AIM OF THE EXERCISE ▸ Reproduce only the stretch of entries below that begins at the first line and ends at the line holding "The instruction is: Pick".

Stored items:

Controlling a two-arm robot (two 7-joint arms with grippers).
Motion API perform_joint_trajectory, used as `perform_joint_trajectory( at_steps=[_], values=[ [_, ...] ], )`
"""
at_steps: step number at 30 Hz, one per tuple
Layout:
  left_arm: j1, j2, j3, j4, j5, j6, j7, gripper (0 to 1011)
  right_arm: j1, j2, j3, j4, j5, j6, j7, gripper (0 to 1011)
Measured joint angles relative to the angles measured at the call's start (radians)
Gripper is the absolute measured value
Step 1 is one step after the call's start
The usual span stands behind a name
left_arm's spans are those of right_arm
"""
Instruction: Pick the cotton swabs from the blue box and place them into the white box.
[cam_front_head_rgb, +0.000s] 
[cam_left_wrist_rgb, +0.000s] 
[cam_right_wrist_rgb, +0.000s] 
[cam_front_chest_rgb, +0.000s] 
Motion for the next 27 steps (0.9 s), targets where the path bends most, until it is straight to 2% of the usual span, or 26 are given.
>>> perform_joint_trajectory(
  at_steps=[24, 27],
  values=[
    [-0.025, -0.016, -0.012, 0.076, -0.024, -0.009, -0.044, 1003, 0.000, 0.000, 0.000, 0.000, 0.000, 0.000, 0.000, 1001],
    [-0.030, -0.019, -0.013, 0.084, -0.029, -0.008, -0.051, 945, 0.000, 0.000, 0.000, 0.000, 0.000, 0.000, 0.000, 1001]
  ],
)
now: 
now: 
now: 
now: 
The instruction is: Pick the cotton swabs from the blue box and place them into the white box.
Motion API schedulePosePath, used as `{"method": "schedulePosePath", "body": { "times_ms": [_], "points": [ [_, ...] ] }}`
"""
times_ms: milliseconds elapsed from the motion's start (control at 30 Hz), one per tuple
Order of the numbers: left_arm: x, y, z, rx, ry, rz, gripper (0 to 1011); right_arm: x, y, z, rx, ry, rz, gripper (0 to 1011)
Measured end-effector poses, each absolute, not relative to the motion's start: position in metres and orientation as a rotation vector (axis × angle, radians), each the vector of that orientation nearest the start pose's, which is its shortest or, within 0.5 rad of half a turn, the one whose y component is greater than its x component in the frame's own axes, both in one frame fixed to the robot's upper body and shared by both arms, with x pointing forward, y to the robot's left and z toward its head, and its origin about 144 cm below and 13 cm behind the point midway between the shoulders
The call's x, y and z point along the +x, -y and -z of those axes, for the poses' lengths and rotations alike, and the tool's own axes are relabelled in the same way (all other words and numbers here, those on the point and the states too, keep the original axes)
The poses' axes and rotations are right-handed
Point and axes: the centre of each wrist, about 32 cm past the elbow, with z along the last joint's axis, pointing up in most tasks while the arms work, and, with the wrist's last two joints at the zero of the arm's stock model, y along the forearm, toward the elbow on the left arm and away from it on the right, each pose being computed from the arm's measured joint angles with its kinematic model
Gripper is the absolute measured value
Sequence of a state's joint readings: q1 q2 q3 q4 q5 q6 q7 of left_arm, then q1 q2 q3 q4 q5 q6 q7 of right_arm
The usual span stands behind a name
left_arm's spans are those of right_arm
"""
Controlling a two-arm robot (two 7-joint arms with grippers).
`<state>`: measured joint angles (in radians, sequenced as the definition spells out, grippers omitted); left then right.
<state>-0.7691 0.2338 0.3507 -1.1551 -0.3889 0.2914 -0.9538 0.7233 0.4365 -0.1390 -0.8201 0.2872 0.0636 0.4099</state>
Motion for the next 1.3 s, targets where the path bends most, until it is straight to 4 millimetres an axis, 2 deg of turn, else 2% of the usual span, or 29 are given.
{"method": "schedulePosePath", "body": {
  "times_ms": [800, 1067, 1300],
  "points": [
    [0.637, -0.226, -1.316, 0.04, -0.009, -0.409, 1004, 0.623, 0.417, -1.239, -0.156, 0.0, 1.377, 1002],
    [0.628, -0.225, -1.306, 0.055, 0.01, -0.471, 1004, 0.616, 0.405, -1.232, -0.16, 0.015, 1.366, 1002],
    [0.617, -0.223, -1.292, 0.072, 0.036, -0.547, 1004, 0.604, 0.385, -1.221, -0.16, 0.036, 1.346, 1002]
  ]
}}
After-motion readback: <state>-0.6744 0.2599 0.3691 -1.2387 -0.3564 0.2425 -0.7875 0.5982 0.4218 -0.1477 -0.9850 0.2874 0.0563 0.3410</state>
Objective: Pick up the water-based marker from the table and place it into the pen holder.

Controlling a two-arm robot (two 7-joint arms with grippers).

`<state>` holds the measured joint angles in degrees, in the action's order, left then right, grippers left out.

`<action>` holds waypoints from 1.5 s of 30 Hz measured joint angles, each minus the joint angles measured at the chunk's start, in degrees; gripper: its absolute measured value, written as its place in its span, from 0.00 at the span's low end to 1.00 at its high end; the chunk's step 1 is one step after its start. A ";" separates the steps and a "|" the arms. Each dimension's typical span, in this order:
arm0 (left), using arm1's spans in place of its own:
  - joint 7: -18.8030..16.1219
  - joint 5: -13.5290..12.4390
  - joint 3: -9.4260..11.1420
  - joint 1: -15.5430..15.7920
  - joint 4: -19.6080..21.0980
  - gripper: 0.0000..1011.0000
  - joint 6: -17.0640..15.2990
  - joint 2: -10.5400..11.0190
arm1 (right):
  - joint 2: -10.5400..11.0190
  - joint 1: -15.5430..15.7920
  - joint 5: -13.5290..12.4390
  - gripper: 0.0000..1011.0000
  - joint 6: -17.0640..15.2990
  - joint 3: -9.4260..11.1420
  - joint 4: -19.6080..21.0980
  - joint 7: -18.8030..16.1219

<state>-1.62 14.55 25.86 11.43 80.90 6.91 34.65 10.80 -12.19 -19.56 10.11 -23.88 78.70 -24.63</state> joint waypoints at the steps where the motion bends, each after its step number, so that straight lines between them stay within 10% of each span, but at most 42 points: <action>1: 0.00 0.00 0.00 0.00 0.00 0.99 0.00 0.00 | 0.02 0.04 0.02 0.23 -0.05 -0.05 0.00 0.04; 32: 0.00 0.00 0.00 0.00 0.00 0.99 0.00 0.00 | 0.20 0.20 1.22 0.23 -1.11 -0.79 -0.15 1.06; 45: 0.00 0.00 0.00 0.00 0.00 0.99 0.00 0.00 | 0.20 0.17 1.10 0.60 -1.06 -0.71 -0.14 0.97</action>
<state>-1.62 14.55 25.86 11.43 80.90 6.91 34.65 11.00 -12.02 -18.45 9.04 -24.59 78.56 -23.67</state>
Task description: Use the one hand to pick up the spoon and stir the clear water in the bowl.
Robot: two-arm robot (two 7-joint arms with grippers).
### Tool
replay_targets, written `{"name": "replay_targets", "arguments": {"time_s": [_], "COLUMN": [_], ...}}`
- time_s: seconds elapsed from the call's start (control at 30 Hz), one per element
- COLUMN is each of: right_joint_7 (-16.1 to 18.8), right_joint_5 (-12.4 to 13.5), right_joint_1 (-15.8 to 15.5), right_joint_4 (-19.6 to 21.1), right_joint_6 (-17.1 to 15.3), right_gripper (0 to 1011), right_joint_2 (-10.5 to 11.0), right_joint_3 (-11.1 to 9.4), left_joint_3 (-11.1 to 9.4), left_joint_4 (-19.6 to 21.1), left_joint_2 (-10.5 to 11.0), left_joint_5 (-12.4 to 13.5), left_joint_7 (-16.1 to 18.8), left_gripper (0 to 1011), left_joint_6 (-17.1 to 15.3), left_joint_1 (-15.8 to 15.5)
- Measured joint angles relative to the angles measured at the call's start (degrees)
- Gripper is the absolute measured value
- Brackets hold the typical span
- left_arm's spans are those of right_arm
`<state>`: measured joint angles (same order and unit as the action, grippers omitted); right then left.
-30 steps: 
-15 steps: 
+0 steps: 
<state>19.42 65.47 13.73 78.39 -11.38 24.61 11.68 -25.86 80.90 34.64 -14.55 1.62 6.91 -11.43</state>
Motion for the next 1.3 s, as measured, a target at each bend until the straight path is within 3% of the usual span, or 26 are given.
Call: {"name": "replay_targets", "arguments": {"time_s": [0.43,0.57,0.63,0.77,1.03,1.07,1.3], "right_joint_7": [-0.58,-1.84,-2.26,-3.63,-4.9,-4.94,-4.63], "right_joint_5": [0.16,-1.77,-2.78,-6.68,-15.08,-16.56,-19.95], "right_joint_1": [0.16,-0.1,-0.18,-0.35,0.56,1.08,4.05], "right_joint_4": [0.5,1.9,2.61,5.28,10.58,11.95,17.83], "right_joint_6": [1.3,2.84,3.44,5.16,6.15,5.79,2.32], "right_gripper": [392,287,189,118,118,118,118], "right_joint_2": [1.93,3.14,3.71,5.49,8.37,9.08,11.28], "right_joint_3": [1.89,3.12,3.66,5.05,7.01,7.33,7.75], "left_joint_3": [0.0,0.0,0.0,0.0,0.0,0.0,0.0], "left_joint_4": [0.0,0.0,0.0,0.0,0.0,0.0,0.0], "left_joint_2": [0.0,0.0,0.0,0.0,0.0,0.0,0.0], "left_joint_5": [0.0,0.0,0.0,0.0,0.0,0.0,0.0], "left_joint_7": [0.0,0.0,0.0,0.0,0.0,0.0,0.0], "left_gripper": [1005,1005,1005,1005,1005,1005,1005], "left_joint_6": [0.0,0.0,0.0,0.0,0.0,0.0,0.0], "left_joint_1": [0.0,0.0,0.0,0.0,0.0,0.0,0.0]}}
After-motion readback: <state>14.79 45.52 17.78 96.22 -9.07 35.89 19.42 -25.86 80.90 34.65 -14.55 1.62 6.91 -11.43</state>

SOLUTION TO THIS PROBLEM ▸
Controlling a two-arm robot (two 7-joint arms with grippers).
Motion API perform_joint_trajectory, used as `perform_joint_trajectory( at_steps=[_], values=[ [_, ...] ], )`
"""
at_steps: step number at 30 Hz, one per tuple
Layout:
  left_arm: j1, j2, j3, j4, j5, j6, j7, gripper (0 to 1011)
  right_arm: j1, j2, j3, j4, j5, j6, j7, gripper (0 to 1011)
Measured joint angles relative to the angles measured at the call's start (radians)
Gripper is the absolute measured value
Step 1 is one step after the call's start
The usual span stands behind a name
left_arm's spans are those of right_arm
"""
Instruction: Pick the cotton swabs from the blue box and place them into the white box.
[cam_front_head_rgb, +0.000s] 
[cam_left_wrist_rgb, +0.000s] 
[cam_right_wrist_rgb, +0.000s] 
[cam_front_chest_rgb, +0.000s] 
Motion for the next 27 steps (0.9 s), targets where the path bends most, until it is straight to 2% of the usual span, or 26 are given.
>>> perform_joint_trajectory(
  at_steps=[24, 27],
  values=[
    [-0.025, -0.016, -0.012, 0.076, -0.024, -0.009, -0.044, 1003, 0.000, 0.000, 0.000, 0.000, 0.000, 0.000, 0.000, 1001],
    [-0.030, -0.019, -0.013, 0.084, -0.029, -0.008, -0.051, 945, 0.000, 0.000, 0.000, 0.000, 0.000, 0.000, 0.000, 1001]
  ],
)
now: 
now: 
now: 
now: 
The instruction is: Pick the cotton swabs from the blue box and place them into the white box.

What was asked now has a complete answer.